Task details = Reproduce exactly, from the line containing "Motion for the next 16", every line down to the end of the data below.

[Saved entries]

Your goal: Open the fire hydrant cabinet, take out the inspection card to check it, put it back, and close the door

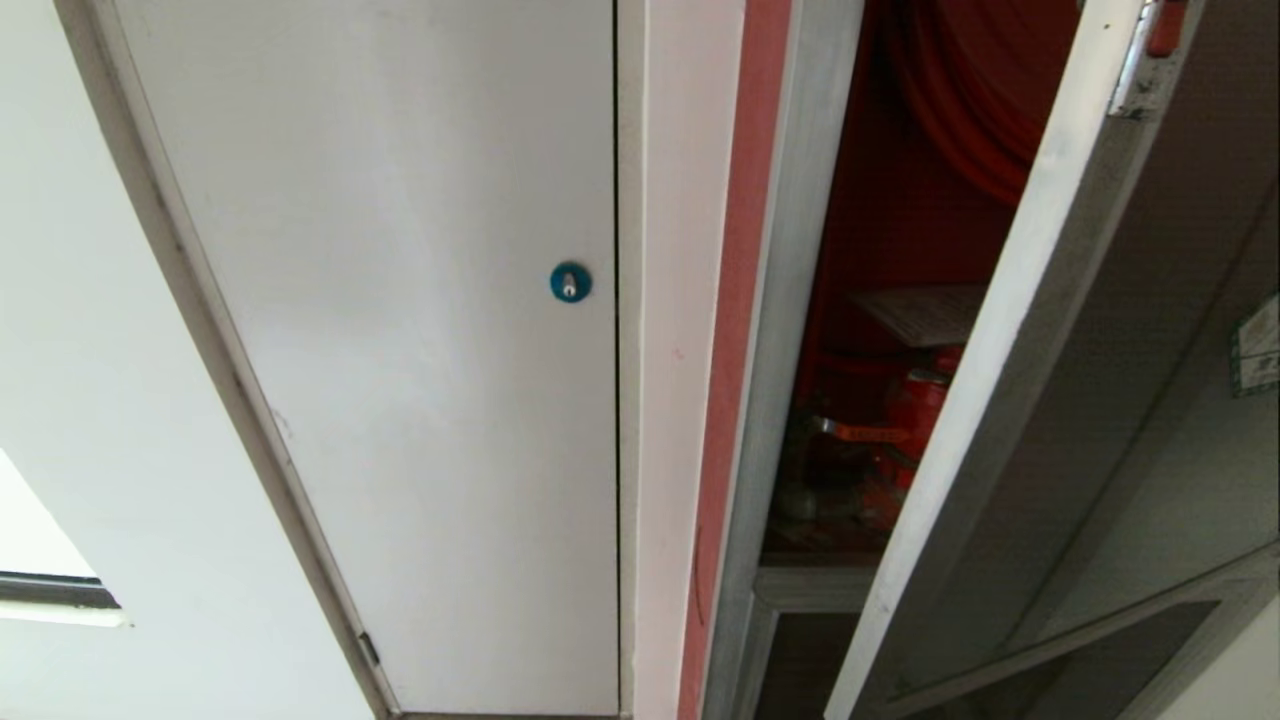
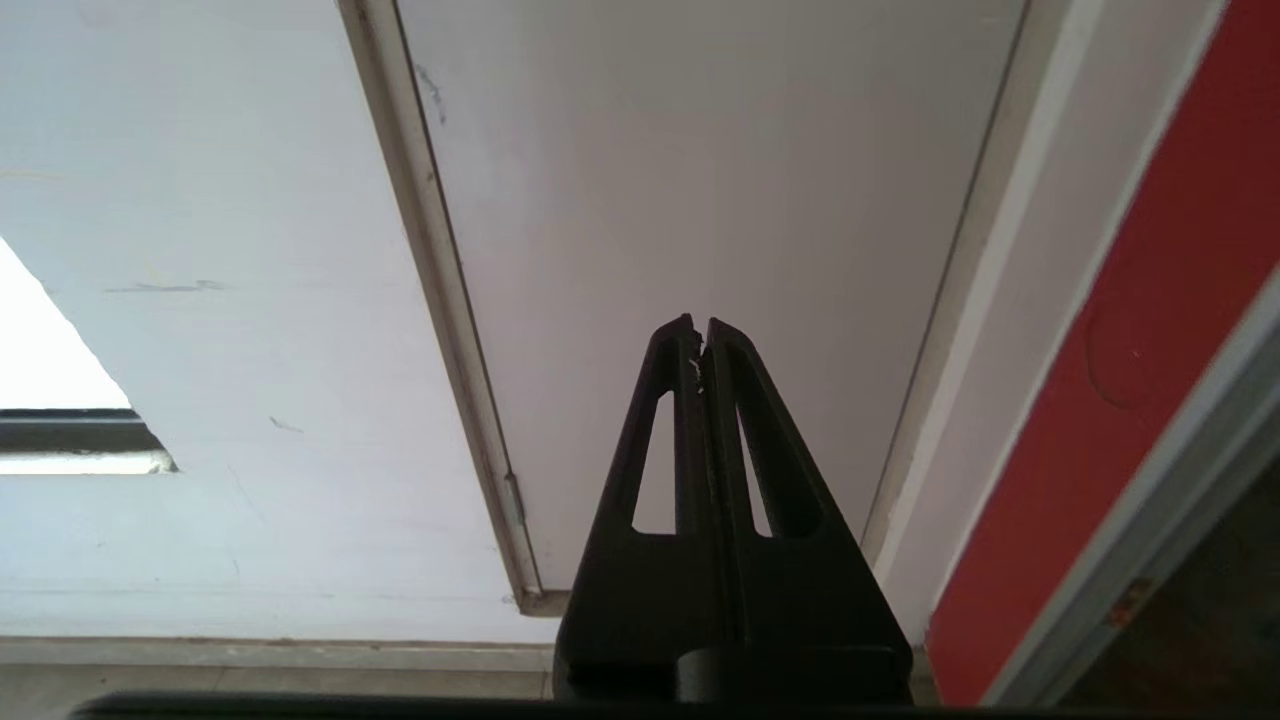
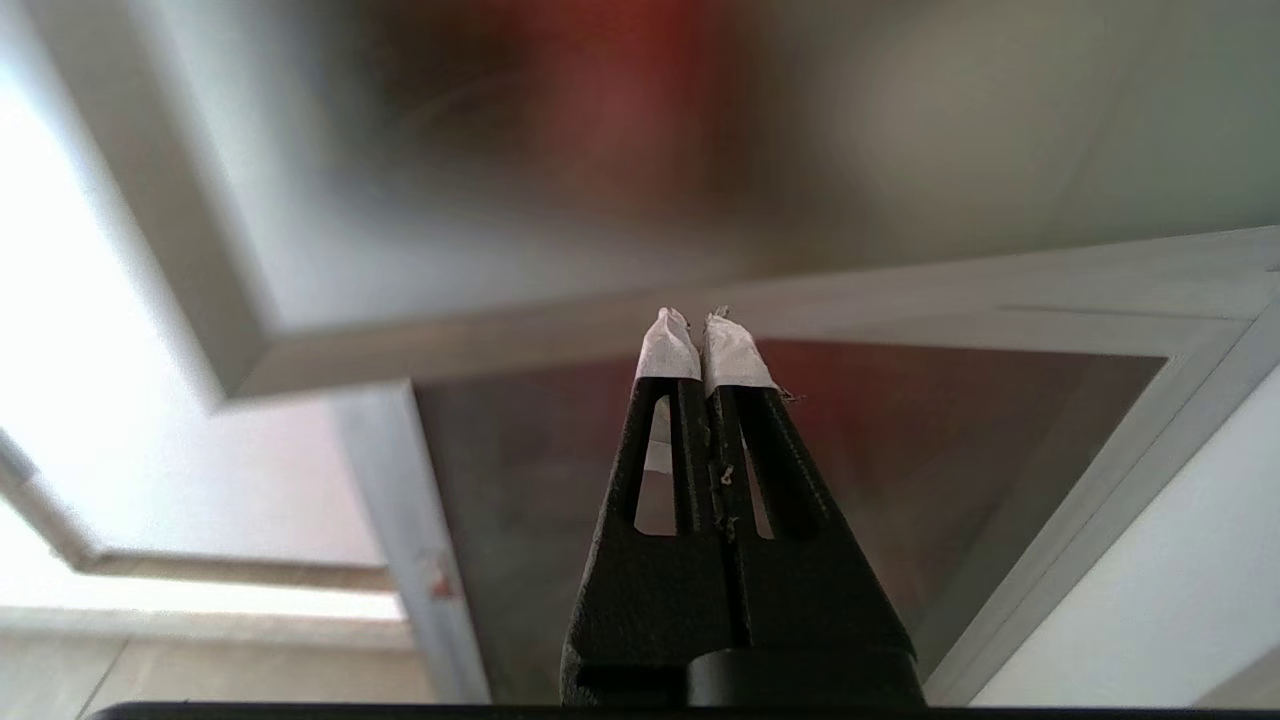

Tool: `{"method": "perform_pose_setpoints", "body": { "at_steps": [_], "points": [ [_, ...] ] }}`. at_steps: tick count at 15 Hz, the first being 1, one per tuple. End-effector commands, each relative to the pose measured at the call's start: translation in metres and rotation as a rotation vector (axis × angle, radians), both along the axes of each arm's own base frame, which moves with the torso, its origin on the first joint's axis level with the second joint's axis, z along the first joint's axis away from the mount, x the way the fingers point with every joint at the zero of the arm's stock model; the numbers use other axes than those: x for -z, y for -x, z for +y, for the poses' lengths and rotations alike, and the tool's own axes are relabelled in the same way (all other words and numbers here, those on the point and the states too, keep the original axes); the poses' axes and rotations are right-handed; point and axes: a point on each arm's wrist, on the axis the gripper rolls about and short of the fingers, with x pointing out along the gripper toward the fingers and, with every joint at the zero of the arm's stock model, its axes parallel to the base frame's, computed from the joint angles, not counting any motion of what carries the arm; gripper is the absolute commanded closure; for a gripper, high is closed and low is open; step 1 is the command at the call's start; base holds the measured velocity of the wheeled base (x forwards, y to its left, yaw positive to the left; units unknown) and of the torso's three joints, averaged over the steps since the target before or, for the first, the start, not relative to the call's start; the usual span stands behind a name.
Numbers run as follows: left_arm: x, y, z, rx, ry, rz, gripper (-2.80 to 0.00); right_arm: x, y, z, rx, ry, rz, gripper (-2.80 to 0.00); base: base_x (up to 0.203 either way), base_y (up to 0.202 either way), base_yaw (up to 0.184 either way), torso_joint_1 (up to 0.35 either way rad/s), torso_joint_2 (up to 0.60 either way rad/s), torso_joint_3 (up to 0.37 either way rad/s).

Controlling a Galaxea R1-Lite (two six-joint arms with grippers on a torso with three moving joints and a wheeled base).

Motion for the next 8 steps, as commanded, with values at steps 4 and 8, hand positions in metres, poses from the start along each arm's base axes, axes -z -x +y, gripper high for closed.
{"method": "perform_pose_setpoints", "body": {
  "at_steps": [4,8],
  "points": [
    [0.0020,-0.0006,0.0000,-0.001,0.000,0.007,0.00,0.0001,0.0001,0.0000,0.000,0.000,-0.002,0.00,0.197,0.000,0.001,-0.001,0.00,0.003],
    [0.0020,-0.0006,0.0000,-0.001,0.000,0.007,0.00,0.0001,0.0001,0.0000,0.000,-0.006,-0.002,0.00,0.068,0.000,0.000,0.004,0.00,0.001]
  ]
}}
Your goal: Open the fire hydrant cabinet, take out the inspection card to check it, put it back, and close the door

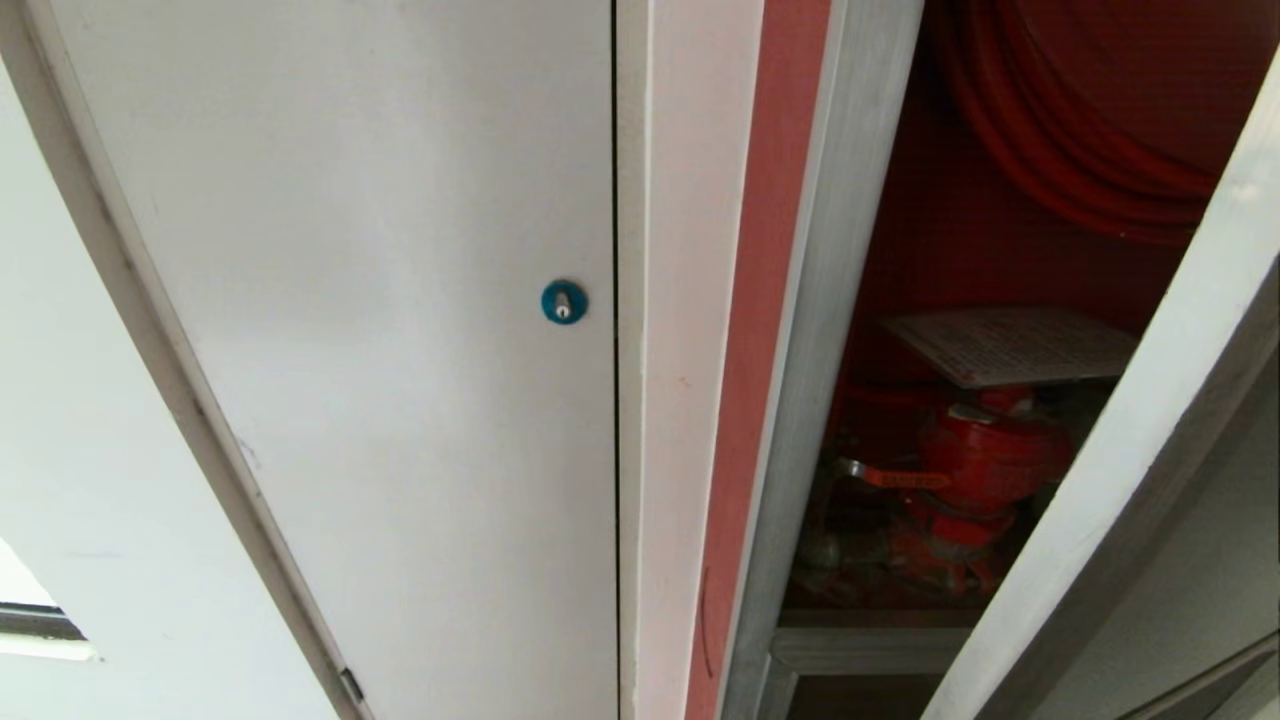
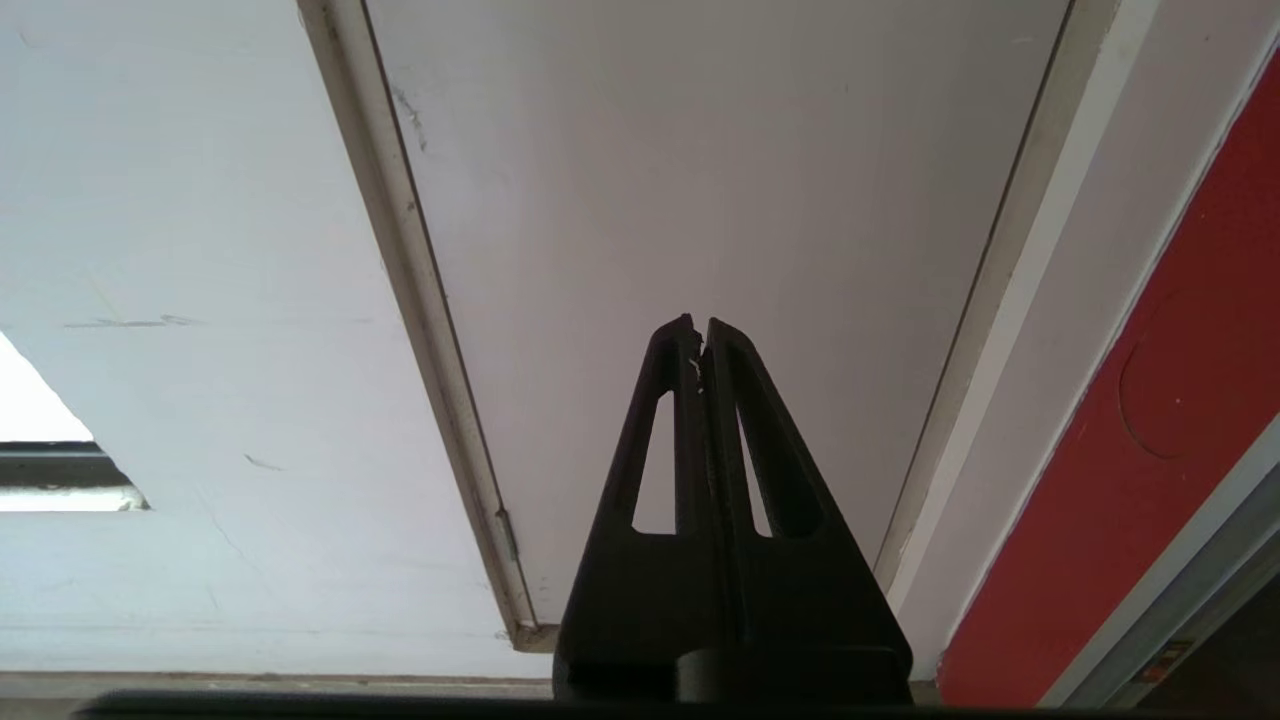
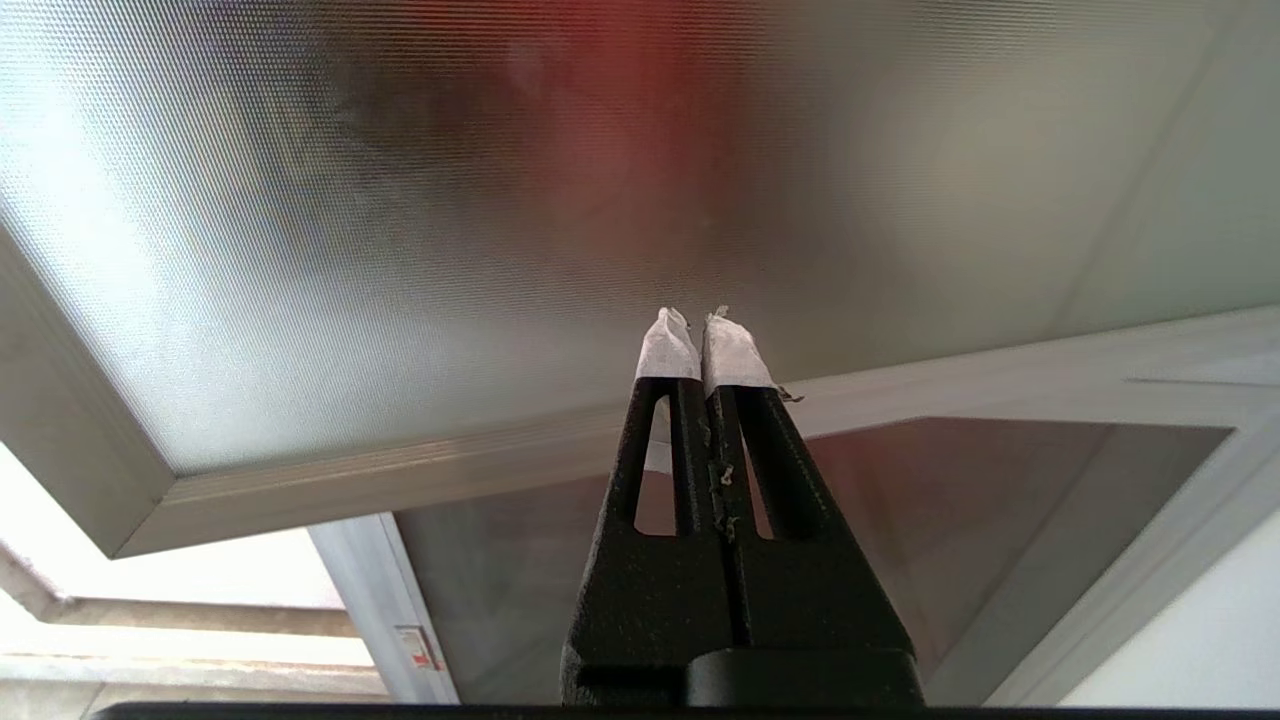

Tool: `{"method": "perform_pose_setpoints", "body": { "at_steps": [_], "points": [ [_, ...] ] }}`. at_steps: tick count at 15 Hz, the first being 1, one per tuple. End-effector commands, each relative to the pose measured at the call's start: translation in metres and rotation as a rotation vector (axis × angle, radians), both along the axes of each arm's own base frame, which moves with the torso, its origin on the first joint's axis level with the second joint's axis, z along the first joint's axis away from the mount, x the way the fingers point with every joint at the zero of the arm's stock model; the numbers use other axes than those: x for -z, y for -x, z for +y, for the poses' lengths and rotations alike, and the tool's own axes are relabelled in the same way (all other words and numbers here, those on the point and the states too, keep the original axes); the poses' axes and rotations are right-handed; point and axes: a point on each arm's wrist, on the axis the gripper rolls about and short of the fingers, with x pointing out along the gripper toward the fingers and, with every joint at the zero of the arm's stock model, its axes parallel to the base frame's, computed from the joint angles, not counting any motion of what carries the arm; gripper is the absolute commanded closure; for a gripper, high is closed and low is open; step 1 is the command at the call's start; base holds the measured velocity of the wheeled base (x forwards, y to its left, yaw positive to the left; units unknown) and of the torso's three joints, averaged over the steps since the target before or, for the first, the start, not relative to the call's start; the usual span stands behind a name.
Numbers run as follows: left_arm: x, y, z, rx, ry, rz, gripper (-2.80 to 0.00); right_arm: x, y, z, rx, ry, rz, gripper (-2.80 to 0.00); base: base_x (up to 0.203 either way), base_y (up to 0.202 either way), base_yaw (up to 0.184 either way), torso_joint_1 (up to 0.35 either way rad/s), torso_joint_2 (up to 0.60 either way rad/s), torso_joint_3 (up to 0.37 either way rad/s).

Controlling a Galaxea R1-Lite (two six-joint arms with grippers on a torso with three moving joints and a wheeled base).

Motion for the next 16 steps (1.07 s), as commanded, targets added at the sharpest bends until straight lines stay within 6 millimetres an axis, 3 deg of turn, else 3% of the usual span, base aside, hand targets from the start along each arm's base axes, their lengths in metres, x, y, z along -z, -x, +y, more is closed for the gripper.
{"method": "perform_pose_setpoints", "body": {
  "at_steps": [1,12,14,16],
  "points": [
    [0.002,-0.001,0.000,0.000,0.000,0.006,0.00,0.000,0.000,0.000,0.000,-0.004,-0.001,0.00,0.000,0.000,0.000,0.000,0.00,0.000],
    [0.002,-0.001,0.000,0.000,0.000,0.007,0.00,0.000,0.000,0.000,0.000,0.036,-0.003,0.00,0.000,0.000,0.000,0.000,0.00,0.000],
    [0.002,-0.001,0.000,0.001,0.000,0.007,0.00,-0.013,0.004,0.000,0.003,0.035,-0.045,0.00,0.000,0.000,0.000,0.000,0.00,0.000],
    [0.002,-0.001,0.000,0.000,0.000,0.007,0.00,-0.044,0.014,0.000,0.001,0.035,-0.116,0.00,0.000,0.000,0.000,0.000,0.00,0.000]
  ]
}}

Result of the task =
Motion for the next 16 steps (1.07 s), as commanded, targets added at the sharpest bends until straight lines stay within 6 millimetres an axis, 3 deg of turn, else 3% of the usual span, base aside, hand targets from the start along each arm's base axes, their lengths in metres, x, y, z along -z, -x, +y, more is closed for the gripper.
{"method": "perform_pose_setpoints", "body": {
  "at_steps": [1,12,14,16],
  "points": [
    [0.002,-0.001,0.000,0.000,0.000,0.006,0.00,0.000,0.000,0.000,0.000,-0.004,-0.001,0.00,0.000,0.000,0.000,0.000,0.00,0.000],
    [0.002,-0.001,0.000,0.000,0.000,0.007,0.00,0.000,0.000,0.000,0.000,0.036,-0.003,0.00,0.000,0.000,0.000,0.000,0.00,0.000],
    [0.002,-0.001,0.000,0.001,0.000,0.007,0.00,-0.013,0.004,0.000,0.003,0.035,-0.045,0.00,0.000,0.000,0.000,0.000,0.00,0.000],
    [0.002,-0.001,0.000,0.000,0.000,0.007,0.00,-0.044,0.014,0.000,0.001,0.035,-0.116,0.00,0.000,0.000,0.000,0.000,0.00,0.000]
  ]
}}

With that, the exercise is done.